The blurred painting - that's a straight shot, that's how it looks. I like the way their essence, as it were, seems to be lifting off them, drifting away before their time is up. They do look shifty! Anyway, the blurring brings a feeling of separation, between an inner and an outer world. What I call The Dissolving Self. I've tried to give a sense of that in some of my images, with varying degrees of failure!
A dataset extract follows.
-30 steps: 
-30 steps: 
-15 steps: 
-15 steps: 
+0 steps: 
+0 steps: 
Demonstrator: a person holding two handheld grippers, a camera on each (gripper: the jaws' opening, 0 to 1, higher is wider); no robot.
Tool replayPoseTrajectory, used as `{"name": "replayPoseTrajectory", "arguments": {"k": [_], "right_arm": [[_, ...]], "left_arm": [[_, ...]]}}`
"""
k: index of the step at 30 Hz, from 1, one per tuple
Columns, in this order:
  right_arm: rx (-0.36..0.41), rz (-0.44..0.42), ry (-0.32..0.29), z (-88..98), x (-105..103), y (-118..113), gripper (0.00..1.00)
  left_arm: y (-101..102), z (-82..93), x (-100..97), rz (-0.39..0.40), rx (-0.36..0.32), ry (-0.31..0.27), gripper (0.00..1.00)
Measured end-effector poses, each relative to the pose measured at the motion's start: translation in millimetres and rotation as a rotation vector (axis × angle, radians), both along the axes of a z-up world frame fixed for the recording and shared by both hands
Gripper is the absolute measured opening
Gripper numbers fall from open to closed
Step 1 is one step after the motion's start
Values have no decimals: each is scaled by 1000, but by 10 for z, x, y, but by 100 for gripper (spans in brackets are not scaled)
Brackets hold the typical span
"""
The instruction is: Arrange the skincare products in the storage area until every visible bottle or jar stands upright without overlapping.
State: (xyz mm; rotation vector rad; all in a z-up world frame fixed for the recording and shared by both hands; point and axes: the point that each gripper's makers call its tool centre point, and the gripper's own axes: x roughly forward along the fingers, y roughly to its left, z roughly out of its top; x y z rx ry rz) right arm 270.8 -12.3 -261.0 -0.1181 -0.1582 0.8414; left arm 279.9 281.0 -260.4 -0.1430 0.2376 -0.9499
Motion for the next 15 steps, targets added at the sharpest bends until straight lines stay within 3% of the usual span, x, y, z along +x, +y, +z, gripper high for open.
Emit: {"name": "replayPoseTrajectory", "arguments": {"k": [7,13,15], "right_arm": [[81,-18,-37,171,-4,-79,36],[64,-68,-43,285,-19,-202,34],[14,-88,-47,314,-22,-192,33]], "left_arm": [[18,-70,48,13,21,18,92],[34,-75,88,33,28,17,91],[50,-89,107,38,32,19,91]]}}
I think the lady in the last is a TV news personality, but I don't know her name. It's an odd room. The libarary is used by art researchers, but the curators have stuck a number of heads in there, presumably as they have nowhere else to stick them. I agree about the cropping. I should have taken more time over it.
 
That first shot is a hoot Rob.....


... I'll get my coat :D


I like the seat shot a lot - lovely use of available light, and I'm partial to a nice pano crop :)
 
Here's the full shot of the scary painting...Three Oncologists by Ken Currie

Ken Currie Oncologists.jpg

"The men represented in this painting are professors in the Department of Surgery and Molecular Oncology at Ninewells Hospital and Medical School in Dundee. The Head of Department and Professor of Surgery, Sir Alfred Cuschieri, is in the centre. Sir David Lane, Professor of Molecular Oncology is on the right. On the left is surgeon Professor Steele. All three men appear to have been disturbed in the middle of their duties: Professor Steele has blood on his hands and Sir Alfred Cuschieri is holding a medical implement. The luminous quality of the paint makes the figures look almost ghostly, expressing the sense of horror and anxiety associated with cancer."
 
Particularly, first and the last for me, Rob. You framed the framed JB eying unaware Susan very well! Where unaware Susan is perfect.

I agree with Pete on the last. Cropping the top lights and closing in will bring more dominance to the main theme of well angled busts and a lady. She appears to be a person from Madame Tussauds' which works perfect with the busts.